B. A couple of preparations for analysis (and, again, save):
1. Your data isn't in order by date. So,
. SORT CASES BY ID DATE
2. It looks like you want the duration of each placement, which
requires the ending as well as beginning date of the placement. You
don't have that, but if the beginning of the next placement is the
ending date of the current one, try (CODE NOT TESTED):
. CREATE END_DATE = LEAD(DATE).
. CREATE NEXT_ID = LEAD(ID).
. VARIABLE LABELS END_DATE 'Ending date, i.e. start of next placement.'
. FORMATS END_DATE (EDATE10).
. IF (MISSING(NEXT_ID)) END_DATE = $SYSMIS.
. IF (NEXT_ID NE ID) END_DATE = $SYSMIS.
. SAVE OUTFILE='c:\MY_SPSS\Plcmnt.SAV'
C. Then you're ready to go. I'm doing "AGGREGATE/OUTFILE=*", which
overwrites the SPSS active file, so make SURE you have a saved copy
before doing this.
>I would like to look at things like
> 1. The number of placements they have of each type,
Oddly, one of the more awkward ones using AGGREGATE. (Cf. my posting
"Re: frequecies within aggregate", Mon, 14 Jul 2003 14:55:14 -0400.)
/N_PLCMT 'Number of placements' = N
/P_FOST 'Number of foster placements'
/P_ADPT 'Number of adoption placements'
/P_PRNT 'Number of parent placements'
/* VERY IMPORTANT adjustment to the above: */
DO REPEAT PLCMNT = P_FOST P_ADPT P_PRNT.
. PLCMNT = ROUND(N_PCMNT*PLCMNT).
FORMATS P_FOST P_ADPT P_PRNT (F3).
>2. the reasons for placement move,
Logic like the above, but on variable REASON rather than PLACE. (The
two sets of 'FIN' transformations can be combined in a single AGGREGATE.)
>3. how long the placements lasted
COMPUTE PLCE_LEN = CTIME.DAYS(END_DATE - DATE).
VARIABLE LABELS PLCE_LEN 'Placement length, days'.
(Then, use AGGREGATE to get mean, minimum, maximum, whatever for
>4. the number of placements over fixed periods etc.
Like 1. and 2., but first select for beginning placement dates in the
periods you desire.
>5. I would like to combine this data with other demographic and health
>data that I also have.

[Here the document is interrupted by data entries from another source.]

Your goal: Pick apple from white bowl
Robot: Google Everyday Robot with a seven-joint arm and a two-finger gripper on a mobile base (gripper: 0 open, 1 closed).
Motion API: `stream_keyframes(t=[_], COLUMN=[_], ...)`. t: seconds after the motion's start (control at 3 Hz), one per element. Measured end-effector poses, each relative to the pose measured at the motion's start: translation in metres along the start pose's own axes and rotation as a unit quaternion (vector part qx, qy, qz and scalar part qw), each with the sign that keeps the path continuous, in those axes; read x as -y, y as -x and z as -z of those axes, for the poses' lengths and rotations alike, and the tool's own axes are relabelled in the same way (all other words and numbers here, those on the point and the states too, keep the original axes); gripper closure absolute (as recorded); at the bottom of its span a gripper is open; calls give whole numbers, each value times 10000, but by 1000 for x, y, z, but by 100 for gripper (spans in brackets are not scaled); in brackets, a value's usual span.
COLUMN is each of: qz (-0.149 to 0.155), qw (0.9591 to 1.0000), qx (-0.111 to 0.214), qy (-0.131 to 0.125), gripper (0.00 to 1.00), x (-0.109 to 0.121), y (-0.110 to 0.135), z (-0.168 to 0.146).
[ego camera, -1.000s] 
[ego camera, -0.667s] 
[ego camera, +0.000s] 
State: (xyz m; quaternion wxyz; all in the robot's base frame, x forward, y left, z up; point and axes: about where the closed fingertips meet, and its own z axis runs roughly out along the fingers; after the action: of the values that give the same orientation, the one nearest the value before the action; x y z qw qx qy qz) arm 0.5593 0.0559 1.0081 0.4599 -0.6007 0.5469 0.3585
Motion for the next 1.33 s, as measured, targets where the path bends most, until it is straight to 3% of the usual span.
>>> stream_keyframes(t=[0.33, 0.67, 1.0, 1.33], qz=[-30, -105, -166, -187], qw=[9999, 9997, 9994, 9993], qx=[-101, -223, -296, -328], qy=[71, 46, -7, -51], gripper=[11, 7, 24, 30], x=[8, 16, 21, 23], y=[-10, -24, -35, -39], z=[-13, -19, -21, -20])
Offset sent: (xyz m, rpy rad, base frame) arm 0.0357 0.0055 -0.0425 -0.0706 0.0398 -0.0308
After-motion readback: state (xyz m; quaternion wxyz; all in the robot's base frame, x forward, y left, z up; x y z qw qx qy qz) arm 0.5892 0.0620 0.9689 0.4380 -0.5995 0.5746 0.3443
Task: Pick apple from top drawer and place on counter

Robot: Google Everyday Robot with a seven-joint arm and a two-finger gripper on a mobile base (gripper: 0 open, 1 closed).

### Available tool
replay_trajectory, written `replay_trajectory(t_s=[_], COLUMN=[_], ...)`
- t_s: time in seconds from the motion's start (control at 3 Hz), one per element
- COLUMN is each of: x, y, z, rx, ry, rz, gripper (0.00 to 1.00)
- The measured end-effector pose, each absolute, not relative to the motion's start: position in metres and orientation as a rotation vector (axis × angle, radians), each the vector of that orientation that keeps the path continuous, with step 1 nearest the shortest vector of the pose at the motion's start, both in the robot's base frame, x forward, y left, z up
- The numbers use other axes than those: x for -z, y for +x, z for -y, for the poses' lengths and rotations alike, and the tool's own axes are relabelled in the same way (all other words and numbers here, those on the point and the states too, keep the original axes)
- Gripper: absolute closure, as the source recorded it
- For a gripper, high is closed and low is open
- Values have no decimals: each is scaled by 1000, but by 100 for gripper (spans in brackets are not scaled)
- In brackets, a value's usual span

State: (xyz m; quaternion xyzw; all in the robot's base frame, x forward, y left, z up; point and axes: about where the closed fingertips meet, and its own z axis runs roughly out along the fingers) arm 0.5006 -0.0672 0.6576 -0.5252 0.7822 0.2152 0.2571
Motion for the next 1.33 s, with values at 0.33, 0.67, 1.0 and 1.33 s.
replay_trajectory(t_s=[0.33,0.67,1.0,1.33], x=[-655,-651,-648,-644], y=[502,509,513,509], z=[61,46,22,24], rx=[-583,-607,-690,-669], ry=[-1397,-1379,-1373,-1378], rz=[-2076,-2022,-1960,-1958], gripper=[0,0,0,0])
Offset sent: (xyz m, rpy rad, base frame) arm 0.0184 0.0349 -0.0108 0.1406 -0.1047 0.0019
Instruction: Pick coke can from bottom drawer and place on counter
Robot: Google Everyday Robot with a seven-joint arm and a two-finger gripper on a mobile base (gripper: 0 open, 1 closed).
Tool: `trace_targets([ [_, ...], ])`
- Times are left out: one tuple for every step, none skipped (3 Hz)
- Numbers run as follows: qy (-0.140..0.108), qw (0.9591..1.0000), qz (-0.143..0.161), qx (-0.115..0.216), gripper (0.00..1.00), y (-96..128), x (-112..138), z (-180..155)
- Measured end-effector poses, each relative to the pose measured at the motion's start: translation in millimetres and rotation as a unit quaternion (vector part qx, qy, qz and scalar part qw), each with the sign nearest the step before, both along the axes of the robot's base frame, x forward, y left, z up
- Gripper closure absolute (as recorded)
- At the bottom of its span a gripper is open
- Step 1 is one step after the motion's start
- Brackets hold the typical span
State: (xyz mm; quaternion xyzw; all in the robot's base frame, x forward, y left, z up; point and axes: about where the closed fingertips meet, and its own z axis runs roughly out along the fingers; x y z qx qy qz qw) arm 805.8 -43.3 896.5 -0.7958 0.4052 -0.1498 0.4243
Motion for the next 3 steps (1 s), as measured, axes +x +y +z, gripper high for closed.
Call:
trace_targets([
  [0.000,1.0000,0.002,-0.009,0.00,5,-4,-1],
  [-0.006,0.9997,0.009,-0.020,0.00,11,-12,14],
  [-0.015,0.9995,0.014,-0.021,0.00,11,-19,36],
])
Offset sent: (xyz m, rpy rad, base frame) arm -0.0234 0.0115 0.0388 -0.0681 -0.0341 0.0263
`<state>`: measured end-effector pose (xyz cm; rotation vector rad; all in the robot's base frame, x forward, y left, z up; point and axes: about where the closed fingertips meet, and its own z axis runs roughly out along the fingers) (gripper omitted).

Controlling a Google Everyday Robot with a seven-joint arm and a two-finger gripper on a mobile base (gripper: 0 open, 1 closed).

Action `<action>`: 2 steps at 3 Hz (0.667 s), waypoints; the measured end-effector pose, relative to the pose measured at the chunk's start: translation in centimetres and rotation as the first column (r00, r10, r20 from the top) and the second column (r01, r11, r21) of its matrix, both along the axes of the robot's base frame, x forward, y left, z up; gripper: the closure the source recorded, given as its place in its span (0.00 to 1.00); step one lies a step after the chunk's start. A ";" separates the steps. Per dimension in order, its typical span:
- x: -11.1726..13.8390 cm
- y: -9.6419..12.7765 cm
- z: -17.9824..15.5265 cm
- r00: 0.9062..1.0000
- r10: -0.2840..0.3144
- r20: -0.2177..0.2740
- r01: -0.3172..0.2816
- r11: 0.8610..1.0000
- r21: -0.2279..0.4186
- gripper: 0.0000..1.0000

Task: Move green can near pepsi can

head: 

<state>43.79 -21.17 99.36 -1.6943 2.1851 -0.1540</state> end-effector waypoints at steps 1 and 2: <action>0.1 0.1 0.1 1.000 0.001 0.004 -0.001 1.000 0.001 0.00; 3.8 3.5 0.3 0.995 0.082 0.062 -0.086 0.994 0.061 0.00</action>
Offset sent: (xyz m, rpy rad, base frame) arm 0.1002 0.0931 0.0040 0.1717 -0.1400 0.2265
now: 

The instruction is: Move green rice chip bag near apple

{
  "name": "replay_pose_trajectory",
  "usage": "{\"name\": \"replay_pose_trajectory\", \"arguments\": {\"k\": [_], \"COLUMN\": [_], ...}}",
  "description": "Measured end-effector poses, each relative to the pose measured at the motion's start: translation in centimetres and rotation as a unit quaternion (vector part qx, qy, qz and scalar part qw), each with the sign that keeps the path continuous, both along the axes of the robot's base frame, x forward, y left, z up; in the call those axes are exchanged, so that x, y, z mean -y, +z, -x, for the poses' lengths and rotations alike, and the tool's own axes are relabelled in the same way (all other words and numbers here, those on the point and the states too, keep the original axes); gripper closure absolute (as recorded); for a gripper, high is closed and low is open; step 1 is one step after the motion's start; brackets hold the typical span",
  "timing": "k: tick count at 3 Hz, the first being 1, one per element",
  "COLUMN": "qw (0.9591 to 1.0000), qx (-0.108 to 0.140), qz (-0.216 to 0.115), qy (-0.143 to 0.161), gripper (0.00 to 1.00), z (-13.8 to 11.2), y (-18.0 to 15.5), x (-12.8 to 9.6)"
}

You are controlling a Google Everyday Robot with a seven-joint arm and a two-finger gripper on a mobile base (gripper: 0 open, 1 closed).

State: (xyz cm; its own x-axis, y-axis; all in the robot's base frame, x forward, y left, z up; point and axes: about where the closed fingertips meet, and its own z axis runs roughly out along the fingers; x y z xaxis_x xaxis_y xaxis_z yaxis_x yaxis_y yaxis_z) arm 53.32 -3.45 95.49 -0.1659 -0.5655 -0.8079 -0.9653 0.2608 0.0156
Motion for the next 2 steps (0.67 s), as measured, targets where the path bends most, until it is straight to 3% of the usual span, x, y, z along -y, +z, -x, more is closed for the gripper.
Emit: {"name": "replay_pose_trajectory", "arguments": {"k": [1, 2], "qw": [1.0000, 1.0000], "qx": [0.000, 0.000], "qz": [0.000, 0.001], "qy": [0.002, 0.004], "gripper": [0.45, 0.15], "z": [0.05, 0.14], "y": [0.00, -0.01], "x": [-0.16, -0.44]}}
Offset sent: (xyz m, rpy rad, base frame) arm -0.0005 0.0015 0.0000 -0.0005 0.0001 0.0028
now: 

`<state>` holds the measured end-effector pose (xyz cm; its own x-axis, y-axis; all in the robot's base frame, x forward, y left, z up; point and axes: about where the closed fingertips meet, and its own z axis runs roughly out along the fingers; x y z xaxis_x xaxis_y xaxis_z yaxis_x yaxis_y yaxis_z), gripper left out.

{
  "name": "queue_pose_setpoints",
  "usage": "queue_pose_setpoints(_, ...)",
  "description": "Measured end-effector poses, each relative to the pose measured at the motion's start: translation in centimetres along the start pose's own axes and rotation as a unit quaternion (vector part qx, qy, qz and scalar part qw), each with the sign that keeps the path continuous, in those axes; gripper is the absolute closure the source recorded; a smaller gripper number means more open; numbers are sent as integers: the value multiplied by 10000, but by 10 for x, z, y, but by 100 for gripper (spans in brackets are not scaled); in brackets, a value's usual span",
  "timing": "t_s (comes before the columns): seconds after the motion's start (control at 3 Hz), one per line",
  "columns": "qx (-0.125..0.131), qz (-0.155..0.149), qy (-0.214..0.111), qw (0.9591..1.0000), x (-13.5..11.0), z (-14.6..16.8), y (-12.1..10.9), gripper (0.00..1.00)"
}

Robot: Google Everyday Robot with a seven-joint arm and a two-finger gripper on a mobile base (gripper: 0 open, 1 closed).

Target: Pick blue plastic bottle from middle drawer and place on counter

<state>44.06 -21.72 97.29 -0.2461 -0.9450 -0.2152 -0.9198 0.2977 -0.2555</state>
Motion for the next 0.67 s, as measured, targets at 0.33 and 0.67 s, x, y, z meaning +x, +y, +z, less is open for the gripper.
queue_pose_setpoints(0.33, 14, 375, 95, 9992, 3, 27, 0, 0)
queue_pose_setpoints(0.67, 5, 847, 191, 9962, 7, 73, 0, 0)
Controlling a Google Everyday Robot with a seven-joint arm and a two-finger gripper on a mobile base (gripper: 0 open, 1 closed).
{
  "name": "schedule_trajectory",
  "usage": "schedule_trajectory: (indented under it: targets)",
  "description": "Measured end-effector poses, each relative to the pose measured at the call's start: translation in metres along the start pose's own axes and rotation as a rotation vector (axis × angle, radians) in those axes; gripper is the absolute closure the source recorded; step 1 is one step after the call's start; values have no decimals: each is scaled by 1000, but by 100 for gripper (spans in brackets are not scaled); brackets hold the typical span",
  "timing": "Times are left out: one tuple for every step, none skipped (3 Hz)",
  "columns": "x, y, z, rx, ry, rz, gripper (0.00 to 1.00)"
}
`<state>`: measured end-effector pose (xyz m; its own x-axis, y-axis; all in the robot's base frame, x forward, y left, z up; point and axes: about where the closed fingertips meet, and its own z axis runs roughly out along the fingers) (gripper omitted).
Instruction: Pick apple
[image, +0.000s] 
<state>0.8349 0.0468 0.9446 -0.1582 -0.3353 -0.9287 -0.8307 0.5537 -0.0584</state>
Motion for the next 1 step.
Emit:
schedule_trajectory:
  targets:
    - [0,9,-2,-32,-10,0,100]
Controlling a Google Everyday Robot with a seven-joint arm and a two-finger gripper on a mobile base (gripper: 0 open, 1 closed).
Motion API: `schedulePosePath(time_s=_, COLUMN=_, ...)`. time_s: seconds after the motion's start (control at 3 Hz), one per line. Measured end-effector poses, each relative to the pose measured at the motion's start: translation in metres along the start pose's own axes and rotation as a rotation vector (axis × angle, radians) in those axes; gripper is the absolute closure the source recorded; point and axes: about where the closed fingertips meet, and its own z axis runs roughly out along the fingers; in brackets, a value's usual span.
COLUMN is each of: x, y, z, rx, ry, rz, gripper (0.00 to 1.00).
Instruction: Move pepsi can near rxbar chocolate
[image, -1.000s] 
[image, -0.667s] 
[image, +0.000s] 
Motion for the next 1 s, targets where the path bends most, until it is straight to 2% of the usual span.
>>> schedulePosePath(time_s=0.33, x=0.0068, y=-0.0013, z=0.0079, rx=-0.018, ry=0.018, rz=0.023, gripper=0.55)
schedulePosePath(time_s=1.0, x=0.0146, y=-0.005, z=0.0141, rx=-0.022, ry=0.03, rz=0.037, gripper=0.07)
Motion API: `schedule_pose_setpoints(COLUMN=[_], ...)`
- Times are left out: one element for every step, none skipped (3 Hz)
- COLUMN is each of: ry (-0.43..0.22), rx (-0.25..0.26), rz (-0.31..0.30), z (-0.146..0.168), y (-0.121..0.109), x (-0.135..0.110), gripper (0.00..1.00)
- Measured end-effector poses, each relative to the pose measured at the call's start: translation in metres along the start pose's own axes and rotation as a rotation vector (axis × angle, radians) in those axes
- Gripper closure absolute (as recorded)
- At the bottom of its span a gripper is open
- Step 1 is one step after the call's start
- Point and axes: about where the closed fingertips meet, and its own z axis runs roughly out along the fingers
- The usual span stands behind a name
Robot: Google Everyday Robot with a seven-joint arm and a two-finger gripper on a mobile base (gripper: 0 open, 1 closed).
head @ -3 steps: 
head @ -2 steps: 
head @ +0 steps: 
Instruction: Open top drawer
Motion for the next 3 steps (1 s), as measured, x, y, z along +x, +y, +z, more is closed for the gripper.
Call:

This is in the standard one line per case format.
The output of AGGREGATE with BREAK=ID will have one record ('line',
SPSS 'case') for each value of ID, and will contain the variable ID.
You can combine it with your demographic and health data with a
standard MATCH FILES/BY=ID.
Is this enough to get going with? Good luck to you!